> _TASK DIRECTIONS_: Your answer must consist of exactly the lines below, starting with the line with "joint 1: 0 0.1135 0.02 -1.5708" and going on through the line with "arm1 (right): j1", and nothing else.

[[ EXERCISE DATA, beginning ]]

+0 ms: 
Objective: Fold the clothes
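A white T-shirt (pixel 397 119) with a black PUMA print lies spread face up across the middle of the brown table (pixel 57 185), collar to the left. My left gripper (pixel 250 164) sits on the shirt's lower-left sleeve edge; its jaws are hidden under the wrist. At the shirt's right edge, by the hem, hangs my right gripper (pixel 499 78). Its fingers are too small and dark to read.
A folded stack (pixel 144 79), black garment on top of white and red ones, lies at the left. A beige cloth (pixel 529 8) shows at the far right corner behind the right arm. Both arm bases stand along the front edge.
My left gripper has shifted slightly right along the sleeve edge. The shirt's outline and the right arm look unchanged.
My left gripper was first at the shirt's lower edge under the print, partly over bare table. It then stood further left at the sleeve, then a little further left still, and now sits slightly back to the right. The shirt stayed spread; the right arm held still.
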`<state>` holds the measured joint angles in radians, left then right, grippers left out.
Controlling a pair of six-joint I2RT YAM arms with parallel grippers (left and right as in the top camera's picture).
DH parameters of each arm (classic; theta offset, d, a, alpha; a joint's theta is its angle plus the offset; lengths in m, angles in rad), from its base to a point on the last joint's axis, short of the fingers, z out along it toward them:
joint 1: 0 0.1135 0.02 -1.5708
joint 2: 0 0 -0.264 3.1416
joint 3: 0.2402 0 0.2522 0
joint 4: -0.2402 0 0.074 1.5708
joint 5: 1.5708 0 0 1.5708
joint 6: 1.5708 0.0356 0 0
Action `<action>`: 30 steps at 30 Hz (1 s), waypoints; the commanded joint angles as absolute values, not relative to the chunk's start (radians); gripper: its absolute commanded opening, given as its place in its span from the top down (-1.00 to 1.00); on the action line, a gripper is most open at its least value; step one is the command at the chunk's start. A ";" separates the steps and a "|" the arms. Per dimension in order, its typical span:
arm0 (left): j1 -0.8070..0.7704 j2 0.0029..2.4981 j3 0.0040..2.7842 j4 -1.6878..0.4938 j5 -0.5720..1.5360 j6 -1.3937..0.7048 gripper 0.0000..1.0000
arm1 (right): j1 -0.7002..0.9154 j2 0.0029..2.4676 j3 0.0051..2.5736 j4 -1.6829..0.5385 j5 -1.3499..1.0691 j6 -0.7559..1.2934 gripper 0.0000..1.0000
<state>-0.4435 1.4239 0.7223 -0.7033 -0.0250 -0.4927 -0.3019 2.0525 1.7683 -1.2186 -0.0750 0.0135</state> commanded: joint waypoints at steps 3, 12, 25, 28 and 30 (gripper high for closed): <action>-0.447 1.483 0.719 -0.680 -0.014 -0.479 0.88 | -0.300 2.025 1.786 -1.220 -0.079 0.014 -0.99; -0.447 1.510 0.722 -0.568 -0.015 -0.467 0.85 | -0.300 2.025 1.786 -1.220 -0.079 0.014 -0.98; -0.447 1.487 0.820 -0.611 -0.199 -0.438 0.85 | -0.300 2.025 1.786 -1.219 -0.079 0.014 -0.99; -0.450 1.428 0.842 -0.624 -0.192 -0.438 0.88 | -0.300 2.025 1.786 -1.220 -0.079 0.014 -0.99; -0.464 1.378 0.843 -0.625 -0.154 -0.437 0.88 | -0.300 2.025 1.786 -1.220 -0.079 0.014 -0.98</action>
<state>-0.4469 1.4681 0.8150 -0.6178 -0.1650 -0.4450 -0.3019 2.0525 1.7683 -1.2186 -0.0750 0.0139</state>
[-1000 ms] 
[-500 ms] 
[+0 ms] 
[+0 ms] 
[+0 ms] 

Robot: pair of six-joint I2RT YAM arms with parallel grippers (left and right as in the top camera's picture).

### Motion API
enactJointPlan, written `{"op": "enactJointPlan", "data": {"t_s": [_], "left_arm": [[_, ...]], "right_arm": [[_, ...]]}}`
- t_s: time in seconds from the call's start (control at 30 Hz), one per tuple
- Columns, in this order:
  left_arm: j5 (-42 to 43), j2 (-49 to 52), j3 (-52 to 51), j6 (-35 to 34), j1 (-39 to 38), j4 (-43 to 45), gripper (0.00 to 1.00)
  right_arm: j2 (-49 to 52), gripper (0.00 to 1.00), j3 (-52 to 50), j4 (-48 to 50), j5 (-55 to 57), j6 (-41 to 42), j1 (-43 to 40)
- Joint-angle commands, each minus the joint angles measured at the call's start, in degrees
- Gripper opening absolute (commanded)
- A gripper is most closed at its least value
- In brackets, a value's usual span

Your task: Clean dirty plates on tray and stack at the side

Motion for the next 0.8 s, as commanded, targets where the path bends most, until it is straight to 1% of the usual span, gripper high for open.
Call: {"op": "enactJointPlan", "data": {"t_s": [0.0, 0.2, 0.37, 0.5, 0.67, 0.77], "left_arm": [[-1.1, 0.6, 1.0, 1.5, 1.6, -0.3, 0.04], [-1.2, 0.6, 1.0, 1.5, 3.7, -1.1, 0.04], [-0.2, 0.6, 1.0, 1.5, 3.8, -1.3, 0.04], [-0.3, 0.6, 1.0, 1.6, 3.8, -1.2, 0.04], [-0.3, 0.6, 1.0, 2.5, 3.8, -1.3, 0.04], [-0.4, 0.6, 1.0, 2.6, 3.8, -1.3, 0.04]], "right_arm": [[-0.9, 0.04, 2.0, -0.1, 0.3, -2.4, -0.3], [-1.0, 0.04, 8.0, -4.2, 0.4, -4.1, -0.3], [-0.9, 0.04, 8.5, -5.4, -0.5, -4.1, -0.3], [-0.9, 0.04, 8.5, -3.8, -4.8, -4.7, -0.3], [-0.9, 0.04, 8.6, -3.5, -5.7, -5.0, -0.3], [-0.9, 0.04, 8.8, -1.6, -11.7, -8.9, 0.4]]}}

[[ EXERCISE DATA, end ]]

> _RESPONSE BOX_:
joint 1: 0 0.1135 0.02 -1.5708
joint 2: 0 0 -0.264 3.1416
joint 3: 0.2402 0 0.2522 0
joint 4: -0.2402 0 0.074 1.5708
joint 5: 1.5708 0 0 1.5708
joint 6: 1.5708 0.0356 0 0
Action `<action>`: 30 steps at 30 Hz (1 s), waypoints; the commanded joint angles as absolute values, not relative to the chunk's start (radians); gripper: its absolute commanded opening, given as its place in its span from the top down (-1.00 to 1.00); on the action line, a gripper is most open at its least value; step one is the command at the chunk's start. A ";" separates the steps and a "|" the arms. Per dimension in order, its typical span:
arm0 (left): j1 -0.8070..0.7704 j2 0.0029..2.4981 j3 0.0040..2.7842 j4 -1.6878..0.4938 j5 -0.5720..1.5360 j6 -1.3937..0.7048 gripper 0.0000..1.0000
arm1 (right): j1 -0.7002..0.9154 j2 0.0029..2.4676 j3 0.0051..2.5736 j4 -1.6829..0.5385 j5 -1.3499..1.0691 j6 -0.7559..1.2934 gripper 0.0000..1.0000

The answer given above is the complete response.